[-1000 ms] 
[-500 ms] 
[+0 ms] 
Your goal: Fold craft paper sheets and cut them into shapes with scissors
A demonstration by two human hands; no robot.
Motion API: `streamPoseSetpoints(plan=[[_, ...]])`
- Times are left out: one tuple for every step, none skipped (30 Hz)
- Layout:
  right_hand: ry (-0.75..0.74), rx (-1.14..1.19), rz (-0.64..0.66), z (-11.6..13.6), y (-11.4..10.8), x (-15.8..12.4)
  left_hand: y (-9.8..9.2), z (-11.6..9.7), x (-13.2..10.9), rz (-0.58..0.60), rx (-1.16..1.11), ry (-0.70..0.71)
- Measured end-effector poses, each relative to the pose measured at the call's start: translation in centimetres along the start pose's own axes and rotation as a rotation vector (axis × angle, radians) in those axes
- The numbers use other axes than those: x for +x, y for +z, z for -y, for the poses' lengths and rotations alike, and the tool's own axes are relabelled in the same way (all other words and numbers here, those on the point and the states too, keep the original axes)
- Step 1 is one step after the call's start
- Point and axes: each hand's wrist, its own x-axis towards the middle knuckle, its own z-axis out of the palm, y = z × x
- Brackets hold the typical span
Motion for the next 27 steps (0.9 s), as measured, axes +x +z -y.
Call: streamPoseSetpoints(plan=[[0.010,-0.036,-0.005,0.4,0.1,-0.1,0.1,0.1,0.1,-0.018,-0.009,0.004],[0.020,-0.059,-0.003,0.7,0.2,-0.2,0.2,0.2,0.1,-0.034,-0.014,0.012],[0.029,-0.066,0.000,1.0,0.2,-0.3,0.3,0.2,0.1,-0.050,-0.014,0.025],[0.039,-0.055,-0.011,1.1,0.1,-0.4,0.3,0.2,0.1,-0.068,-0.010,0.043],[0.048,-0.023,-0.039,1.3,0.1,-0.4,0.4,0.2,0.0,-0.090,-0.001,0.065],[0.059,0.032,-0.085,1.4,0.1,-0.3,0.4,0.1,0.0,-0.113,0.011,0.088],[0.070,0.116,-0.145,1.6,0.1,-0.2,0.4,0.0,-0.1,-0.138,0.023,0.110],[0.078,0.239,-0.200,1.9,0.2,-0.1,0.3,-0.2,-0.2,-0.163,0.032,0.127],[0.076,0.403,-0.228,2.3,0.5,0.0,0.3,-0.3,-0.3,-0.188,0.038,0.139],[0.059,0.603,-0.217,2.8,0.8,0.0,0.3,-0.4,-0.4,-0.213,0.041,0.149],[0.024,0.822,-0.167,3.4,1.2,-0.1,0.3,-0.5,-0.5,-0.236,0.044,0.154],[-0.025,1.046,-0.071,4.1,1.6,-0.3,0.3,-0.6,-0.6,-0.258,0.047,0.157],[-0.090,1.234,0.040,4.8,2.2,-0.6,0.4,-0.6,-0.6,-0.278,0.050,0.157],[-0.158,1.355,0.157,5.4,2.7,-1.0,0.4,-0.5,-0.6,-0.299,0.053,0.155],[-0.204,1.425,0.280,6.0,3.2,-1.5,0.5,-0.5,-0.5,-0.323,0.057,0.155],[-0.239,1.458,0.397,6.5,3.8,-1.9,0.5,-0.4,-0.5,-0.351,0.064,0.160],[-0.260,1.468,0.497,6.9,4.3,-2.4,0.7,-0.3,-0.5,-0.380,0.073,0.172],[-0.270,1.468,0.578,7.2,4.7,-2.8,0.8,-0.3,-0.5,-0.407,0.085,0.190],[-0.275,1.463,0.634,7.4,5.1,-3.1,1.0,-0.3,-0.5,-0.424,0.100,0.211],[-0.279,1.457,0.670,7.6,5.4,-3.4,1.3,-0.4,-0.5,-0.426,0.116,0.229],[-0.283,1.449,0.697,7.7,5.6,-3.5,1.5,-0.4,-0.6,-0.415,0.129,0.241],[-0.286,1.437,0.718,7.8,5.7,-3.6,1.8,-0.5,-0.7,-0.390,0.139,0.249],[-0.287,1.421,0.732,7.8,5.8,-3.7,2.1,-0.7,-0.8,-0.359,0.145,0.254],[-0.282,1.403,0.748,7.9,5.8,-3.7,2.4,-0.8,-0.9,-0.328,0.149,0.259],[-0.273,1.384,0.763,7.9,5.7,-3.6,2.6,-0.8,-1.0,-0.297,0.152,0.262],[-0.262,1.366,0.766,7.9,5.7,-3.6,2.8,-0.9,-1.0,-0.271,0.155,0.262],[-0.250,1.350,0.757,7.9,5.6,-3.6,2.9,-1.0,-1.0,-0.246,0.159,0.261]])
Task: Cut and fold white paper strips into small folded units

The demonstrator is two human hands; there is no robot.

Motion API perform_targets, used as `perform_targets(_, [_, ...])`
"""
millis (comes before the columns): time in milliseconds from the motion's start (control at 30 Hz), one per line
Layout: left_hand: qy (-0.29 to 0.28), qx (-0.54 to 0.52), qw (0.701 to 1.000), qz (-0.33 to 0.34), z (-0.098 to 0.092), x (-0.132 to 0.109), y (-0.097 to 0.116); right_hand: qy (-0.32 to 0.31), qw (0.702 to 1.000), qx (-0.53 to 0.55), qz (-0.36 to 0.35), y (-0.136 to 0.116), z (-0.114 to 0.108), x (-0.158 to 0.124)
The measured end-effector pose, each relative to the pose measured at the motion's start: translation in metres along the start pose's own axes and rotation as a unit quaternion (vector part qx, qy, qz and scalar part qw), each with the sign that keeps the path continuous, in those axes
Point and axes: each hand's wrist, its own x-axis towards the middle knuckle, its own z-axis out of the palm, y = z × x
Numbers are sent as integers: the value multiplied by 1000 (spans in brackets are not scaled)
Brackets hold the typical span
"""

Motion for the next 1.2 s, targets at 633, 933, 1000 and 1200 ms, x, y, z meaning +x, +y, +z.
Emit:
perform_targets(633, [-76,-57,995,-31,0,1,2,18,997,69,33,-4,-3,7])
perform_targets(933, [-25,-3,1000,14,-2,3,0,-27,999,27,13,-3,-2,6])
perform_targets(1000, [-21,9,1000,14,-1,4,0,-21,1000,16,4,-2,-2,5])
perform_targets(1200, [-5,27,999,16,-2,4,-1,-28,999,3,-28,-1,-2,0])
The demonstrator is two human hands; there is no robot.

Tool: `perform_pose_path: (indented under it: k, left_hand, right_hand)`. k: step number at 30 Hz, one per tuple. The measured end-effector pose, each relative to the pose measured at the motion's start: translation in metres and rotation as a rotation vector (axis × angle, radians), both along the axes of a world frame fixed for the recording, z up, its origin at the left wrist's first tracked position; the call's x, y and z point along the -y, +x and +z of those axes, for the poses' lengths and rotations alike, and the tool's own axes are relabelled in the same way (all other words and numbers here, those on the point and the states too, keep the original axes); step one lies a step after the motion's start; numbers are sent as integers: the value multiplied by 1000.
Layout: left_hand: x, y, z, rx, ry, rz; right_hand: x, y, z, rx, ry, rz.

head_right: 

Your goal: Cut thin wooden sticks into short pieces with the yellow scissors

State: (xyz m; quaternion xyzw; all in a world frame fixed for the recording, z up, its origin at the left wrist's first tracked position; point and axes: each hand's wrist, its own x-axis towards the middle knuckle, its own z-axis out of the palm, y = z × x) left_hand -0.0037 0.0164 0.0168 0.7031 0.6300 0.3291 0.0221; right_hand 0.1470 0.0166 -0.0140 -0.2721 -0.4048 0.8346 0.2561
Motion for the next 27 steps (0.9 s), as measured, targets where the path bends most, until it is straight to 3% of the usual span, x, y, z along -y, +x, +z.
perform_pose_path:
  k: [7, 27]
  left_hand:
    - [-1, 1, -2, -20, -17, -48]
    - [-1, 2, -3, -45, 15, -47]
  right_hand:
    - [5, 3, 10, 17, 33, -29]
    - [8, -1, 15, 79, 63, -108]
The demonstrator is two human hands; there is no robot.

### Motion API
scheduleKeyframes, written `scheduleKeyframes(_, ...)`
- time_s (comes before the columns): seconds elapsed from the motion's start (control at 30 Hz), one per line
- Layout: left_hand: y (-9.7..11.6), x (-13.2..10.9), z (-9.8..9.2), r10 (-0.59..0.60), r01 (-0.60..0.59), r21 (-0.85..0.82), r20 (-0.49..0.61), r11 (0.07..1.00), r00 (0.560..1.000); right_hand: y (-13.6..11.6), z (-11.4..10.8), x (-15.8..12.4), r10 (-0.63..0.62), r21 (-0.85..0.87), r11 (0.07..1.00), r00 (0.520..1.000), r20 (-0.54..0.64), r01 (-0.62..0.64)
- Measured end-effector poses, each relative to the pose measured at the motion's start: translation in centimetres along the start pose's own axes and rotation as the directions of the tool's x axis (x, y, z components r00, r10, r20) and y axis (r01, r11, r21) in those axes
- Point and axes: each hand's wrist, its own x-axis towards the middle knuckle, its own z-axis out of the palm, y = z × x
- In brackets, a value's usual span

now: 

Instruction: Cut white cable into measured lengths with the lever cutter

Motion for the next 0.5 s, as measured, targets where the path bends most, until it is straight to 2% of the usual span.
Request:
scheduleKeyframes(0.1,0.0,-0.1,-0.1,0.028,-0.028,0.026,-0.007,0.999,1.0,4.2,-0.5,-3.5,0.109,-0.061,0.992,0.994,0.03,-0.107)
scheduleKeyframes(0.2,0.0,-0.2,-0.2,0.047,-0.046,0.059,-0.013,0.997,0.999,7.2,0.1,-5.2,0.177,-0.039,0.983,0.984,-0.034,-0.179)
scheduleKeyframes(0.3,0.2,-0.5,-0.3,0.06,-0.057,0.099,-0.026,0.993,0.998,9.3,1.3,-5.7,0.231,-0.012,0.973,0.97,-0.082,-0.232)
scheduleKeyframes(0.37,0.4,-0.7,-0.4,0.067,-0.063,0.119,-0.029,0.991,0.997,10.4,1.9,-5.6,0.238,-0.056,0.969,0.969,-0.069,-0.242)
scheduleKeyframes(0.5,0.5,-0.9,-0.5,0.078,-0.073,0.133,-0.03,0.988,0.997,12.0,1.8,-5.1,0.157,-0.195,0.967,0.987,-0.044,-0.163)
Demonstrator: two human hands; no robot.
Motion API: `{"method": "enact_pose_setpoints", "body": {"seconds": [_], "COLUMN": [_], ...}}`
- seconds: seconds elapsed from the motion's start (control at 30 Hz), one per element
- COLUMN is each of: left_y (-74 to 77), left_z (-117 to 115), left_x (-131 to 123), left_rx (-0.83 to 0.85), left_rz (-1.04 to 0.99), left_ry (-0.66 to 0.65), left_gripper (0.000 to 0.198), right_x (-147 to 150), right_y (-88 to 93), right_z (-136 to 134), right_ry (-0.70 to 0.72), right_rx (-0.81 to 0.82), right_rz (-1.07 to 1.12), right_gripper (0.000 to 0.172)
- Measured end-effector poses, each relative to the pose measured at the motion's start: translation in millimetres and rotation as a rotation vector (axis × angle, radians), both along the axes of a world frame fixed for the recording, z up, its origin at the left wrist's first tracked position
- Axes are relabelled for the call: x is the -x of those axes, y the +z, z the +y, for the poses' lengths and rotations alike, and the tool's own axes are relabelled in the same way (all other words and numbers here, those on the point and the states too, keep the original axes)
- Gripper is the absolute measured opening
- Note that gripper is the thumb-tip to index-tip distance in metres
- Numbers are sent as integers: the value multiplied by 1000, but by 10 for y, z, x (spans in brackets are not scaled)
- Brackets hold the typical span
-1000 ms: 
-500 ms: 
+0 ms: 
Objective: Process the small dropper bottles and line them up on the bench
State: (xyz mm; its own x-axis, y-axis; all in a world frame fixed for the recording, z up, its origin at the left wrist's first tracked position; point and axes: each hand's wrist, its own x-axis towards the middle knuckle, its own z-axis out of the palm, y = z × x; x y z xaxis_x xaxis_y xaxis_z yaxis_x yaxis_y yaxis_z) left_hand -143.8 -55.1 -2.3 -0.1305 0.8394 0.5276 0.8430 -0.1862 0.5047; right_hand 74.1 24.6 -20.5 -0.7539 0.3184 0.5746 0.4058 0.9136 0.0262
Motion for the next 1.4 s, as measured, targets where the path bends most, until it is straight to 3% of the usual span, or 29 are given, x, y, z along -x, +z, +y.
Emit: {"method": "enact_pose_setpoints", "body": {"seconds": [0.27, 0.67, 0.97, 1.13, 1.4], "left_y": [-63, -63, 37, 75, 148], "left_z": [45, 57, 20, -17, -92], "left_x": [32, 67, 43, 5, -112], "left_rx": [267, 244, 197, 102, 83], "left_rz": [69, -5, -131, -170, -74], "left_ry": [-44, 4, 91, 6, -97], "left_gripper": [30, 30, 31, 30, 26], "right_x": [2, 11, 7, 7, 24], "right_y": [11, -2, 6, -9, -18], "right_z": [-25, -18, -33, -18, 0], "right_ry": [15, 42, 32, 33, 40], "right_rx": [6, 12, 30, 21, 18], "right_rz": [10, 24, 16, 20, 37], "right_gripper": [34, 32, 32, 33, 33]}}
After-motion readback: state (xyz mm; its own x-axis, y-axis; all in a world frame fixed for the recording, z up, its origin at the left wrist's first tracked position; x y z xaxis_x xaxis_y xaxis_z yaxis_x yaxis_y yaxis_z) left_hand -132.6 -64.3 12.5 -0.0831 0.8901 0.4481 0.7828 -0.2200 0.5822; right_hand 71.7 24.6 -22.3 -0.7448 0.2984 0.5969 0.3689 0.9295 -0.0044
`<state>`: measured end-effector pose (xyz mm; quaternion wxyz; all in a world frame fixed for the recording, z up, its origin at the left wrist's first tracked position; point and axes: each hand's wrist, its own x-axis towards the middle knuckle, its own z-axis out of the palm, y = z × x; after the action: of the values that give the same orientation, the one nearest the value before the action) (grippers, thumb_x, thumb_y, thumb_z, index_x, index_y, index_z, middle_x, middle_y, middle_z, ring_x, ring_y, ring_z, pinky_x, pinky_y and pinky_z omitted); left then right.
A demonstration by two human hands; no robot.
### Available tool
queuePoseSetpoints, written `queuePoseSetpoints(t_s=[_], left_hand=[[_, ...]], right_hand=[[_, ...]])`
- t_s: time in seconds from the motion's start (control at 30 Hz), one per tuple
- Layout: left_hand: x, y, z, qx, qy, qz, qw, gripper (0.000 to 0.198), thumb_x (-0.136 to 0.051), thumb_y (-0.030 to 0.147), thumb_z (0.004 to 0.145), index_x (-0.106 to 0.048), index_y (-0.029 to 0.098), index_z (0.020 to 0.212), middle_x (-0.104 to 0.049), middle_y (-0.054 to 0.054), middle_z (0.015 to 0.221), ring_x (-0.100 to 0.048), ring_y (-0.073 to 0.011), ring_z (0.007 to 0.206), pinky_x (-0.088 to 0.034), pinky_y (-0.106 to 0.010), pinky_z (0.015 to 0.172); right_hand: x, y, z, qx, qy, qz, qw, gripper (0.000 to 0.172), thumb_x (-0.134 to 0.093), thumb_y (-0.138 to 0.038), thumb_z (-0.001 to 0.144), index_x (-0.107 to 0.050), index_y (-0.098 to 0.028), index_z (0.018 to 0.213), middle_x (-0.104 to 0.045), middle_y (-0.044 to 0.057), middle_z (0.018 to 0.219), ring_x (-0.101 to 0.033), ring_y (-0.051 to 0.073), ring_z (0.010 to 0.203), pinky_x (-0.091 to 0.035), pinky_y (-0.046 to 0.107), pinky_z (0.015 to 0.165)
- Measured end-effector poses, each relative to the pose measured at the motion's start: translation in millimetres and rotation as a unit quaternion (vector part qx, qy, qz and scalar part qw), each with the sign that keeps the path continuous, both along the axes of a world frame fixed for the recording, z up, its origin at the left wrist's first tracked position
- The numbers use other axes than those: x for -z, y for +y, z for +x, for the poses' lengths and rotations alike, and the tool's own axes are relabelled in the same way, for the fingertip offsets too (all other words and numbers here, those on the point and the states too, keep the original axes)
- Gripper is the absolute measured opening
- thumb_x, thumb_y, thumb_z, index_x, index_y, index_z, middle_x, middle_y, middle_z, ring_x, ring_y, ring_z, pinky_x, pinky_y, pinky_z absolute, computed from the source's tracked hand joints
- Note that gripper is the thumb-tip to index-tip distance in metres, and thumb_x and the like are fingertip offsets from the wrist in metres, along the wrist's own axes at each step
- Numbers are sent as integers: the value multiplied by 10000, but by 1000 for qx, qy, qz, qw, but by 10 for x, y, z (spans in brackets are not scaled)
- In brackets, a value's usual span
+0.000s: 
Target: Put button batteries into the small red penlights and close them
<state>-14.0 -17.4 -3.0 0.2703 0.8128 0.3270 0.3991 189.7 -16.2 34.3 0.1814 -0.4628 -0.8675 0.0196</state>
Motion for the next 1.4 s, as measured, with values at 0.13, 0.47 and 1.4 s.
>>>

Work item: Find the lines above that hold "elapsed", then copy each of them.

Reply to the exercise:
- time_s (comes before the columns): seconds elapsed from the motion's start (control at 30 Hz), one per line
- seconds: seconds elapsed from the motion's start (control at 30 Hz), one per element

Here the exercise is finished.